Having not met for seven months due to New Jersey’s contempt of a U.S. Supreme Court order, the bistate Waterfront Commission of New York Harbor had a lot of business to take care of last week, as the agency barred a slew of longshoremen from working on the docks for associating with known organized crime figures. Yet still Jersey is contending before the highest court in the land that the agency is no longer needed to fight the mob.

The newest mob-tied guy to be bounced by New York Commissioner Paul Weinstein and New Jersey Commissioner Jennifer Davenport (whose appointment was stalled for months by Trenton) dates from November, a fellow who hung out with an associate of the Colombo crime family.

Then there was an October case of a longshoreman tied to a member of the Genovese crime family. Left over from September were cases of three men linked to associates of the Sicilian faction of the Gambino crime family, the Genovese crime family and one tagged with both the Lucchese and the Genovese crime families.

Finally, there were two bounced longshoremen whose cases go back six months, to June.
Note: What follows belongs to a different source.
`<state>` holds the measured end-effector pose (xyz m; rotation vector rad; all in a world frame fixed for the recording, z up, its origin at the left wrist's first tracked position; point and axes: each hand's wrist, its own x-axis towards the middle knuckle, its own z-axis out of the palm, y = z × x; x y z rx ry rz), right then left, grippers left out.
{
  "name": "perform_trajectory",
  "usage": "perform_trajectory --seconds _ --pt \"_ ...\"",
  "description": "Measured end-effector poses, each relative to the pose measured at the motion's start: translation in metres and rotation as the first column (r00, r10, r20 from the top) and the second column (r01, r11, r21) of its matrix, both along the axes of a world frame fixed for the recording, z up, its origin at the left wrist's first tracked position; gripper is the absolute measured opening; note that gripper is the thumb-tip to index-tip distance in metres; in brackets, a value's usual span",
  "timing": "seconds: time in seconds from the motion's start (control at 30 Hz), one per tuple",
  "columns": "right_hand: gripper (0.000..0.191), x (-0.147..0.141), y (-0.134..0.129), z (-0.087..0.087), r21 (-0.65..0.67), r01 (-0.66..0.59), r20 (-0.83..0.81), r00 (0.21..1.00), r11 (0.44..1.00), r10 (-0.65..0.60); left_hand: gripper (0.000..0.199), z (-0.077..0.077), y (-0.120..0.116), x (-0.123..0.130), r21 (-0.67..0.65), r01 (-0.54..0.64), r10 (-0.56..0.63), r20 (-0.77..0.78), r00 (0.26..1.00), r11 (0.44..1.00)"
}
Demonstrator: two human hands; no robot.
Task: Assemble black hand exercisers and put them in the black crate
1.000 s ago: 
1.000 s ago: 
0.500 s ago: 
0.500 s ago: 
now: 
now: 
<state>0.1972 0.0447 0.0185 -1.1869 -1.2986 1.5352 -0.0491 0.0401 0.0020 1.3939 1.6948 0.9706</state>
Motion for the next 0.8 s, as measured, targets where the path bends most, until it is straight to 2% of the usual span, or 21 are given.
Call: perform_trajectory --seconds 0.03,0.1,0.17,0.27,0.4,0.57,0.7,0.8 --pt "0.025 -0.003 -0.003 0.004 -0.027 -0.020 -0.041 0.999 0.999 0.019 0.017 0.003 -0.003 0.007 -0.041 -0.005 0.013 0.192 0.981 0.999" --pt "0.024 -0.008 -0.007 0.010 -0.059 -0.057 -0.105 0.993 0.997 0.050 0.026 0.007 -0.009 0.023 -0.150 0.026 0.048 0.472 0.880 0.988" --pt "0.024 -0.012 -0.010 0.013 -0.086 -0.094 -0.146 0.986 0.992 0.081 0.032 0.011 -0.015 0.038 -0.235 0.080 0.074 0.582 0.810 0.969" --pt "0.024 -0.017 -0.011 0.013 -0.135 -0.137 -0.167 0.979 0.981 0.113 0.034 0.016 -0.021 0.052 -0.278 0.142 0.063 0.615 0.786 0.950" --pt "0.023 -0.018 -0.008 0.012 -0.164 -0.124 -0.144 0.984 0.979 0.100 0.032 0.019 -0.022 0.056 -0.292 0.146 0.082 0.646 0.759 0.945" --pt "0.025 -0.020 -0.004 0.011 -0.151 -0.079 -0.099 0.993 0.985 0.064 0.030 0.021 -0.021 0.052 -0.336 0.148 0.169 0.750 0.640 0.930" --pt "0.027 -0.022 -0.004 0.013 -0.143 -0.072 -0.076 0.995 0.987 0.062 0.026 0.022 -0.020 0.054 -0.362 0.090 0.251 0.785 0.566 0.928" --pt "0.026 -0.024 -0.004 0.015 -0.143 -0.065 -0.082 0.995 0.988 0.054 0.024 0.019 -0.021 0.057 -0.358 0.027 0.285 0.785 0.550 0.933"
One fellow was too close to the Lucchese crime family while the other had ties to the Lucchese and DeCavalcante crime families. These folks should have been tossed half a year ago, but the agency couldn’t move against them until now because New Jersey left Davenport’s seat empty since May.

New York is suing its supposed cross-Hudson partner before the Supreme Court because New Jersey is trying to unilaterally shut down the commission. The case is fully briefed and on Friday the justices held a closed-door conference on the state versus state suit, with perhaps an order being issued today.

We would hope that the learned justices recognize that the joint agreement from 1953 can’t be dissolved by one state deciding that the mob is no longer a problem. Doing so would let the gangsters win and take over the docks, like they had in the bad old days.